CHSTR_FACTOR
Define a chunk strength factor to manipulate the frequency with which test item bigrams, trigrams, etc., appear in training items.
Contents
Basic chunk strength factor
CHSTR_FACTOR(aglss, 'fname') defines target values for low and high chunk strength test items. High chunk strength items will contain chunks occurring about twice as often in training items as chunks within low chunk strength items.
The chunk strength of a test item is the average strength of the chunks it contains. The strength of a chunk is defined as F/(F+E), where F is the chunk's frequency across all training items, and E is the chunk's expected frequency (basically, the average frequency across all chunks, ignoring nongrammatical chunks). Chunk strength is always between 0 and 1, and a chunk that occurs with average frequency will have a chunk strength of 0.5.
The example below generates training items based on the XX_GRAMMAR, and generates test items that are either low or high chunk strength relative to the training items.
The first output variable returned by CHSTR_FACTOR is an AGLSS object, updated to reflect the chunk strength factor. The second output variable is a cell array of strings naming the different levels of chunk strength defined. Actual chunk strength target values are returned as the third output variable.
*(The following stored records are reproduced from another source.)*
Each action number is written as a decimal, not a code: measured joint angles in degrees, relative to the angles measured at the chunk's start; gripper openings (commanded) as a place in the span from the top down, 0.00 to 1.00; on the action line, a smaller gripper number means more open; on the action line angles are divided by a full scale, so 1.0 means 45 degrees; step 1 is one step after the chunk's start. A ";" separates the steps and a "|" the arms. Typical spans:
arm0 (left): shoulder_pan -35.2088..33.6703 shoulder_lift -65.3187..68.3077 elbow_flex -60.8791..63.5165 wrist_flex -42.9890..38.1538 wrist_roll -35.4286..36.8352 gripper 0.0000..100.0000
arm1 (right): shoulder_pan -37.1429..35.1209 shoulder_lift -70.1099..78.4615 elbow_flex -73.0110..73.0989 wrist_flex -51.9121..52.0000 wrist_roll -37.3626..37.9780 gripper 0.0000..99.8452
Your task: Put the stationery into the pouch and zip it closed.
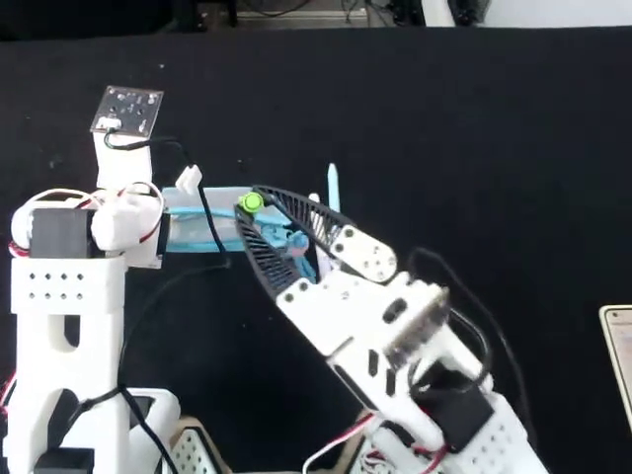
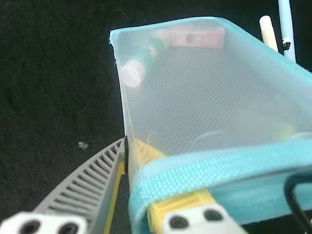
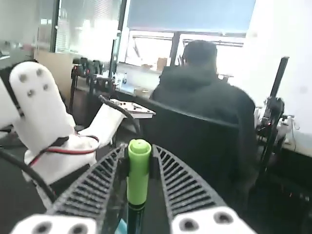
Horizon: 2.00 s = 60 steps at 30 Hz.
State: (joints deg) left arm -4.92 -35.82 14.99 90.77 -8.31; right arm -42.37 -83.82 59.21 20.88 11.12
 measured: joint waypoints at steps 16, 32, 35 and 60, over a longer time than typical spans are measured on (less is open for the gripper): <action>0.0000 0.0000 0.0000 0.0000 0.0000 0.97 | 0.0020 -0.0957 0.3223 0.0801 0.0098 0.98; 0.0000 0.0000 0.0000 0.0000 0.0000 0.97 | 0.0059 0.3263 0.0215 0.3048 0.0117 0.98; 0.0000 0.0000 0.0000 0.0000 0.0000 0.97 | 0.0059 0.3575 -0.1172 0.4611 0.0117 0.99; 0.0000 0.0000 0.0000 0.0000 0.0000 0.97 | 0.0059 0.3165 -0.4884 0.8850 0.0117 0.99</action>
State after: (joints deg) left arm -4.92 -35.82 14.99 90.77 -8.31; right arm -42.11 -69.58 37.23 60.70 11.65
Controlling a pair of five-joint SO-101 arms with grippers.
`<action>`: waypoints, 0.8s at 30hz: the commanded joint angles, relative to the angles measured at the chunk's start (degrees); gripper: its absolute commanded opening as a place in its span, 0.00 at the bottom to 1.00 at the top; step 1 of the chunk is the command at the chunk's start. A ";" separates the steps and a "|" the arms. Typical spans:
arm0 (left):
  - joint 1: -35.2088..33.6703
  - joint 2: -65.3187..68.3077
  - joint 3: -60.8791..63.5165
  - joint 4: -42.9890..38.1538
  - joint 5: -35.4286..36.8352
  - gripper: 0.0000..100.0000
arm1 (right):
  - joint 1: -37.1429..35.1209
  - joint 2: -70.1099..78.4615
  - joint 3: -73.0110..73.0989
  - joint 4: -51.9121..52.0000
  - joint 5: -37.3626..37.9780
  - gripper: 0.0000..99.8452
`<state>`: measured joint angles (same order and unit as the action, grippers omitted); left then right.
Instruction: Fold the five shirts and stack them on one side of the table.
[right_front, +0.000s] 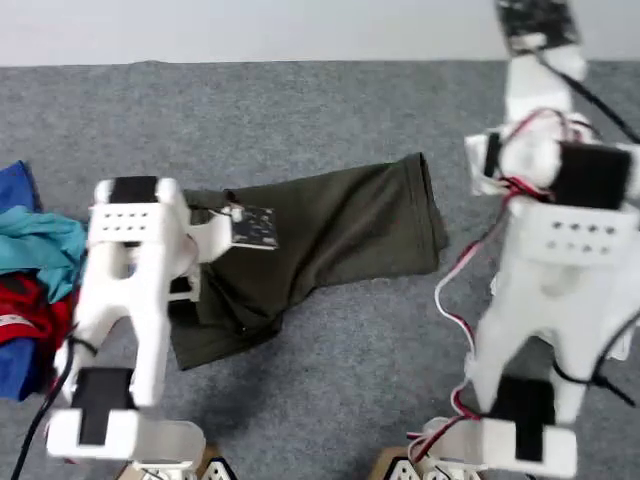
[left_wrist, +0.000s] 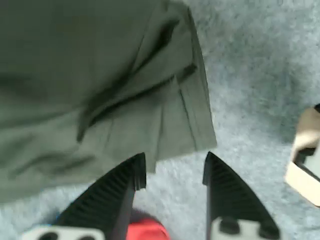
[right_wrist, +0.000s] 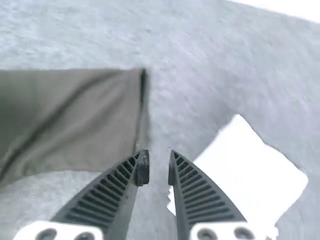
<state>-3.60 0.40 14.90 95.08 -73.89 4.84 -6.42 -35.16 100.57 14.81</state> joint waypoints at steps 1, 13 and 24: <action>3.78 3.52 -0.22 -4.57 -0.70 0.20 | 4.70 -6.02 3.52 2.33 -0.35 0.08; 8.09 13.27 -0.40 -14.95 -0.88 0.19 | 9.63 -10.24 7.91 2.33 -0.35 0.08; 7.91 13.71 -3.82 -13.19 -0.88 0.05 | 9.80 -9.71 7.91 2.24 -0.35 0.08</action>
<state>4.04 14.46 13.67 80.57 -74.07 14.07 -14.77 -27.25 100.57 14.81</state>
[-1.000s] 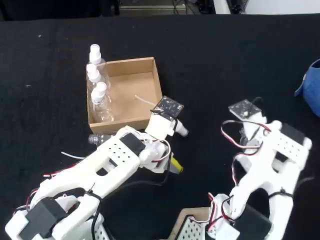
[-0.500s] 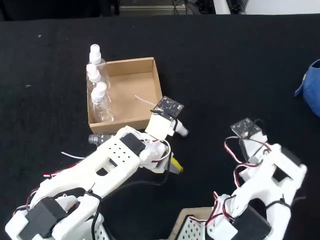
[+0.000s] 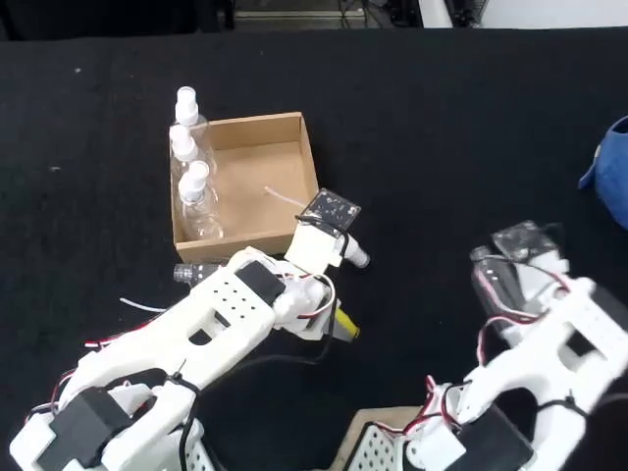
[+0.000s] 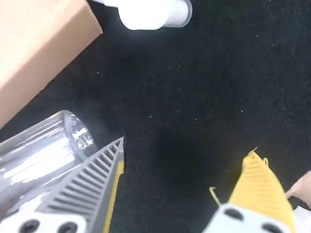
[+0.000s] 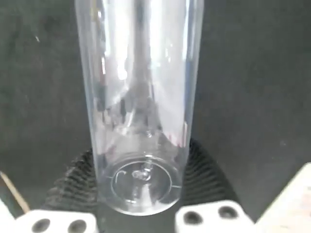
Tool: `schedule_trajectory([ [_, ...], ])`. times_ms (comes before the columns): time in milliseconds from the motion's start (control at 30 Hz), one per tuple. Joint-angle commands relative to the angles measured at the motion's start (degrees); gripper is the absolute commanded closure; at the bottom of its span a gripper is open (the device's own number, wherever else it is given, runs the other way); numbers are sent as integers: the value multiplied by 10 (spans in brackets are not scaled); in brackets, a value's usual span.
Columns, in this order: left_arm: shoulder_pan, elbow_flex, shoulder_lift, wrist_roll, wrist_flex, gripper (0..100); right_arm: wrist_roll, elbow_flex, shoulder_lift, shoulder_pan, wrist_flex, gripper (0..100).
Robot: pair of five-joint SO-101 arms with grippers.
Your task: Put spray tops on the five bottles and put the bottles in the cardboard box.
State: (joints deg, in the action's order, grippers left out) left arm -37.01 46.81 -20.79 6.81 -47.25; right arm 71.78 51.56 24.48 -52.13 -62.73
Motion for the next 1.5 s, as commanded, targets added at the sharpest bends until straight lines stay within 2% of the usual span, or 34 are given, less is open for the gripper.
schedule_trajectory([
  [0,3,-7,-17,0,11,759,88,-28,26,-66,-27,959],
  [133,3,-7,-17,0,11,759,100,14,30,-77,-27,766],
  [233,3,-7,-17,0,10,759,92,0,31,-76,-35,700],
  [467,3,-7,-17,0,11,759,47,-70,27,-24,-132,696],
  [633,3,-7,-17,0,9,759,-31,-57,26,34,-33,694],
  [800,3,-7,-17,0,9,759,-33,4,26,63,10,694],
  [967,3,-7,-17,0,9,759,-33,64,26,61,55,694],
  [1100,3,-7,-17,0,9,759,-32,120,27,60,112,707],
  [1133,3,-7,-17,0,9,759,-32,125,27,60,115,737],
  [1167,3,-7,-17,0,9,759,-32,125,30,60,115,792],
  [1233,3,-7,-17,0,9,759,-33,111,31,61,115,974],
  [1267,3,-7,-17,0,9,759,-33,101,31,62,114,992],
  [1300,3,-7,-17,0,9,759,-34,87,32,60,106,950],
  [1367,3,-7,-18,0,8,759,-39,48,32,65,68,988],
  [1467,3,-7,-23,0,6,759,-95,-30,32,84,-16,988],
])
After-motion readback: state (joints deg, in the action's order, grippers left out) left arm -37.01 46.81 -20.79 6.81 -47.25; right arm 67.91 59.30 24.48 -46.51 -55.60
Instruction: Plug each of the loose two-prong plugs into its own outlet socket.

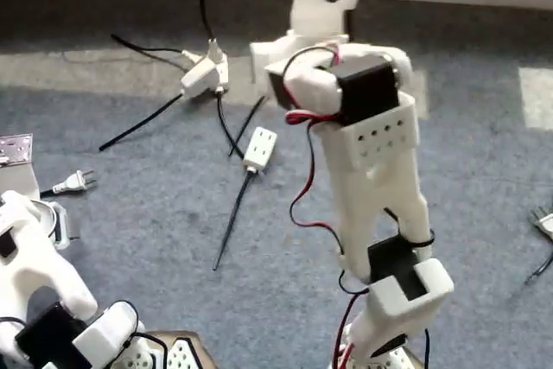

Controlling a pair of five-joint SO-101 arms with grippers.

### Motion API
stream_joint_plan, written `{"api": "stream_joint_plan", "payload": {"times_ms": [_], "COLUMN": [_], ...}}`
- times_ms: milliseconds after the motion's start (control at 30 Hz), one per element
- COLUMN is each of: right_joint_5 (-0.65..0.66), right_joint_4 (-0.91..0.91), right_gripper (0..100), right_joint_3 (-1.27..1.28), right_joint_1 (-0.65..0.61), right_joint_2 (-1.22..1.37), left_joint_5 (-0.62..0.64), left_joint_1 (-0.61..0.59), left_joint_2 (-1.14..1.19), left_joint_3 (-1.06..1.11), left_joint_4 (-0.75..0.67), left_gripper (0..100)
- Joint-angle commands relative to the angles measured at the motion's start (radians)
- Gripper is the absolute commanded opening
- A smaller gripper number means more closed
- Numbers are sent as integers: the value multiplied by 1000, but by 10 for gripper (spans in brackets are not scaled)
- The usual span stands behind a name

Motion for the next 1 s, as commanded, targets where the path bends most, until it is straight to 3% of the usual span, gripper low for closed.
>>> {"api": "stream_joint_plan", "payload": {"times_ms": [0, 200, 400, 567, 833, 967], "right_joint_5": [15, 35, 86, 150, 242, 256], "right_joint_4": [39, 41, 42, 41, 35, 35], "right_gripper": [279, 279, 279, 279, 279, 279], "right_joint_3": [71, 199, 297, 487, 734, 805], "right_joint_1": [189, 460, 598, 636, 700, 740], "right_joint_2": [-42, -53, -143, -378, -667, -704], "left_joint_5": [-8, -6, -25, -341, -411, -644], "left_joint_1": [-7, -2, 33, 151, 255, 255], "left_joint_2": [-38, -36, -31, -31, 41, 209], "left_joint_3": [-5, -90, -285, -332, -302, -303], "left_joint_4": [-9, -9, -15, -15, -255, -350], "left_gripper": [231, 232, 235, 235, 235, 232]}}
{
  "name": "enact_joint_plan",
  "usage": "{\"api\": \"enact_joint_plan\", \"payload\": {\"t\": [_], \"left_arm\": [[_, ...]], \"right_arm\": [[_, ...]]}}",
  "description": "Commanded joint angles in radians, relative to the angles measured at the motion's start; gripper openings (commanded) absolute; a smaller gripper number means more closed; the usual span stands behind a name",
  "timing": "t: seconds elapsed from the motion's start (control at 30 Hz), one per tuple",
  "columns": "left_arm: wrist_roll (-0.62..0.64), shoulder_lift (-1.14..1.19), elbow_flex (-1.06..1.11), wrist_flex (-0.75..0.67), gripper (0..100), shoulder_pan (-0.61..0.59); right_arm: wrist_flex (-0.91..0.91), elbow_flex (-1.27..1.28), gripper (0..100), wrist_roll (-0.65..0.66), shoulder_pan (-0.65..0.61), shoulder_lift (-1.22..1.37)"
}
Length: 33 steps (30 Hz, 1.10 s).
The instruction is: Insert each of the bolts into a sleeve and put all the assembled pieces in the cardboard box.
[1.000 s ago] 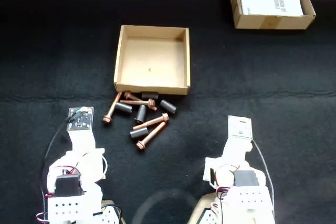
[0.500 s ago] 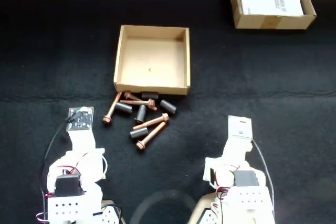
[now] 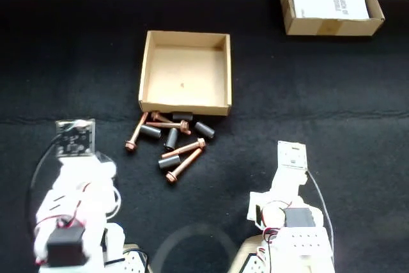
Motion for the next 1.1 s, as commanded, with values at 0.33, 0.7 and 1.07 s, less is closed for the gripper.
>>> {"api": "enact_joint_plan", "payload": {"t": [0.33,0.7,1.07], "left_arm": [[0.009,0.429,-0.779,0.391,1,-0.096],[0.011,0.743,-0.886,0.413,1,-0.133],[0.1,0.75,-0.707,0.413,4,-0.131]], "right_arm": [[-0.004,0.019,0.7,-0.006,0.018,-0.004],[-0.004,0.019,0.7,-0.006,-0.002,-0.004],[-0.004,0.019,0.7,-0.005,-0.179,-0.004]]}}
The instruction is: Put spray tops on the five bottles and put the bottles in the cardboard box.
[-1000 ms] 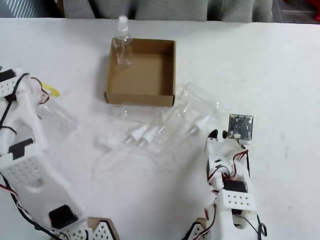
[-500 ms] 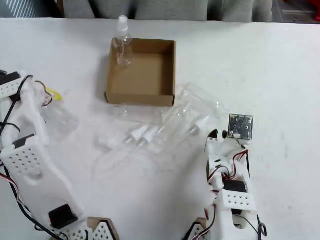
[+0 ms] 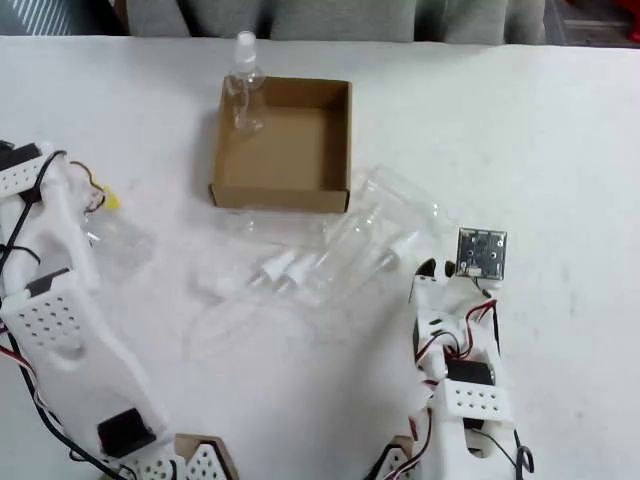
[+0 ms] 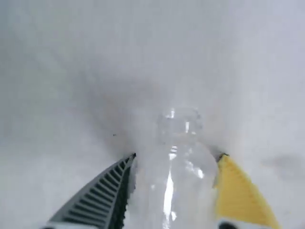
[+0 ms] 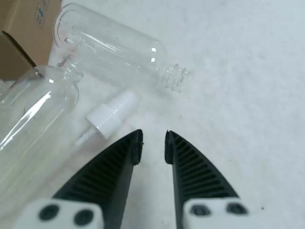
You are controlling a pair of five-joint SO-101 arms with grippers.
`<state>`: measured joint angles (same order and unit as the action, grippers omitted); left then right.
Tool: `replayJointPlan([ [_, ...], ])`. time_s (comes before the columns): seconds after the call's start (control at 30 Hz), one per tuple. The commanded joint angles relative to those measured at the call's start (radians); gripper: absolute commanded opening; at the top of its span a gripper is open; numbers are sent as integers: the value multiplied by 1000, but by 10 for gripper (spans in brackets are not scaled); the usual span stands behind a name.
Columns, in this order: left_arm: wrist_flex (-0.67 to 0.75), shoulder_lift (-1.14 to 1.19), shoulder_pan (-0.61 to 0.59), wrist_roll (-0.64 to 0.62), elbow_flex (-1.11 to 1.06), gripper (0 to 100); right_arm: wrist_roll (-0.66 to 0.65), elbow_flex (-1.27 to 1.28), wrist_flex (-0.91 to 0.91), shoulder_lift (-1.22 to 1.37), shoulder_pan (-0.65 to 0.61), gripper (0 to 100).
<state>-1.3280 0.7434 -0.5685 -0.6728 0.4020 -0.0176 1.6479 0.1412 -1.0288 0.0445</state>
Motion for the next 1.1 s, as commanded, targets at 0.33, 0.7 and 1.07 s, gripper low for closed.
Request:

s_xx = aglss(xx_grammar, [3 10]); [s, levnames, tgts] = chstr_factor(s_xx, 'ChStr'); levnames tgts s = factorial_testsets(s, {'ChStr', levnames{:}}); s = choose_items(s, 6, 2); disp('Training items:'); disp(format_train_items(s)); disp('Test items:'); disp(format_test_items(s));
Potential items: Grammar involves 2 symbols (xy) 2040 possible strings of length 3-10 369 grammatical strings (18.09%) 1671 ungrammatical strings (81.91%) Using all 369 grammatical strings Using all 1671 ungrammatical strings 1 of 4 chunks of length 2 appear in no grammatical items 3 of 8 chunks of length 3 appear in no grammatical items levnames = 'LowChStr' 'HighChStr' tgts = 0.4000 0.5714 Choosing training item 1.... Choosing training item 2.... Choosing training item 3.... Choosing training item 4.... Updating potential items.... Choosing test item 1 for each set... 2 1. Choosing training item 5.... Updating potential items.... Choosing test item 2 for each set... 2 1. Choosing training item 6.... Training items: Itm_num Itm_name 01 yxxxyxy 02 xyxyxxxxy 03 yxxxxxyxyx 04 yxyxxxxy 05 yxxxxyxy 06 yxyxxxy Test items: Tset_num ChStr_cat Itm_num Itm_name ChStr ChStr_tgt 01 LowChStr 01 yxxxyyyxx 0.399 0.400 01 LowChStr 02 yyxxxyyxx 0.399 0.400 02 HighChStr 01 xxx 0.570 0.571 02 HighChStr 02 xxxxx 0.570 0.571
Defining chunk strengths from relative chunk frequencies
CHSTR_FACTOR(aglss, 'fname', [f1 f2 ... fn]) defines target values for N chunk strength categories, based on a vector F of relative chunk frequencies. Test items in category I will contain chunks whose relative frequency of occurrence in training items is approximately f(I), on average.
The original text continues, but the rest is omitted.